= Instructions for the task =
Transcribe the data below in full, exactly.

===============

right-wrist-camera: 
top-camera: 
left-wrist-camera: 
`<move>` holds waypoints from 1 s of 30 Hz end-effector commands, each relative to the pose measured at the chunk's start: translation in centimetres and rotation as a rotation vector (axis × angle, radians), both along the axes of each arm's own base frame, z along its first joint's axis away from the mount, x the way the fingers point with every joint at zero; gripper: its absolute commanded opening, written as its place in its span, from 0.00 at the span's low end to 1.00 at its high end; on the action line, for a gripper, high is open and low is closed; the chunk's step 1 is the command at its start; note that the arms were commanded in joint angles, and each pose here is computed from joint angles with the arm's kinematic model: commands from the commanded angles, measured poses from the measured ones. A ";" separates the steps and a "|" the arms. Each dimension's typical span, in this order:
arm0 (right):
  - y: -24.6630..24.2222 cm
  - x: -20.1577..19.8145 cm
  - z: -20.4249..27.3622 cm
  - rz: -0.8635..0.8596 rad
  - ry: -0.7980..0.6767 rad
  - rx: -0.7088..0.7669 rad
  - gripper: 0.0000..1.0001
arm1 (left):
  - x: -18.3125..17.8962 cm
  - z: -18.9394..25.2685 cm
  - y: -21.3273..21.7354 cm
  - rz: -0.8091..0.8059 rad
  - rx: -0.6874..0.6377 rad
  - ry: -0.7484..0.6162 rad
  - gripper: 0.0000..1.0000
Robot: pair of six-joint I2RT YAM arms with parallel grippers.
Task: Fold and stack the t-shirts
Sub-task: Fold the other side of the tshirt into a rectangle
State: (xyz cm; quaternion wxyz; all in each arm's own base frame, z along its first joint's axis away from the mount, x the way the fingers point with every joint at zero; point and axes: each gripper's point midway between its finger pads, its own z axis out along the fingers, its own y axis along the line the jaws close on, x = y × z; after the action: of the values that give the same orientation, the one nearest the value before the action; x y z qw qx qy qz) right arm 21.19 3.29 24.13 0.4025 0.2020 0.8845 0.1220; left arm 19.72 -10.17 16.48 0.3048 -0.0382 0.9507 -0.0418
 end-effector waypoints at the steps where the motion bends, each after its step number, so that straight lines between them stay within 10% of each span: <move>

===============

= Response to the exercise =
right-wrist-camera: 
top-camera: 
left-wrist-camera: 
`<move>` holds waypoints from 1 s of 30 Hz end-effector commands, each relative to the pose measured at the chunk's start: translation in centimetres and rotation as a rotation vector (axis × angle, radians), both along the axes of each arm's own base frame, z along its first joint's axis away from the mount, x the way the fingers point with every joint at zero; gripper: its absolute commanded opening, written as its place in its span, from 0.00 at the span's low end to 1.00 at its high end; on the action line, for a gripper, high is open and low is closed; the chunk's step 1 is the command at its start; note that the arms were commanded in joint angles, and each pose here is computed from joint angles with the arm's kinematic model: commands from the commanded angles, measured poses from the measured ones. A ";" separates the steps and a "|" the arms. Each dimension's typical span, in this order:
arm0 (right):
  - y: -24.6630..24.2222 cm
  - x: -20.1577..19.8145 cm
  - z: -20.4249..27.3622 cm
  - rz: -0.8635..0.8596 rad
  - ry: -0.7980..0.6767 rad
  - rx: -0.7088..0.7669 rad
  - gripper: 0.0000..1.0001
arm1 (left):
  - x: -18.3125..17.8962 cm
  - z: -18.9394..25.2685 cm
  - y: -21.3273..21.7354 cm
  - rz: -0.8091..0.8059 rad
  - rx: -0.6874..0.6377 rad
  - ry: -0.7484..0.6162 rad
  - gripper: 0.0000..1.0000
Robot: pair of six-joint I2RT YAM arms with parallel grippers.
Task: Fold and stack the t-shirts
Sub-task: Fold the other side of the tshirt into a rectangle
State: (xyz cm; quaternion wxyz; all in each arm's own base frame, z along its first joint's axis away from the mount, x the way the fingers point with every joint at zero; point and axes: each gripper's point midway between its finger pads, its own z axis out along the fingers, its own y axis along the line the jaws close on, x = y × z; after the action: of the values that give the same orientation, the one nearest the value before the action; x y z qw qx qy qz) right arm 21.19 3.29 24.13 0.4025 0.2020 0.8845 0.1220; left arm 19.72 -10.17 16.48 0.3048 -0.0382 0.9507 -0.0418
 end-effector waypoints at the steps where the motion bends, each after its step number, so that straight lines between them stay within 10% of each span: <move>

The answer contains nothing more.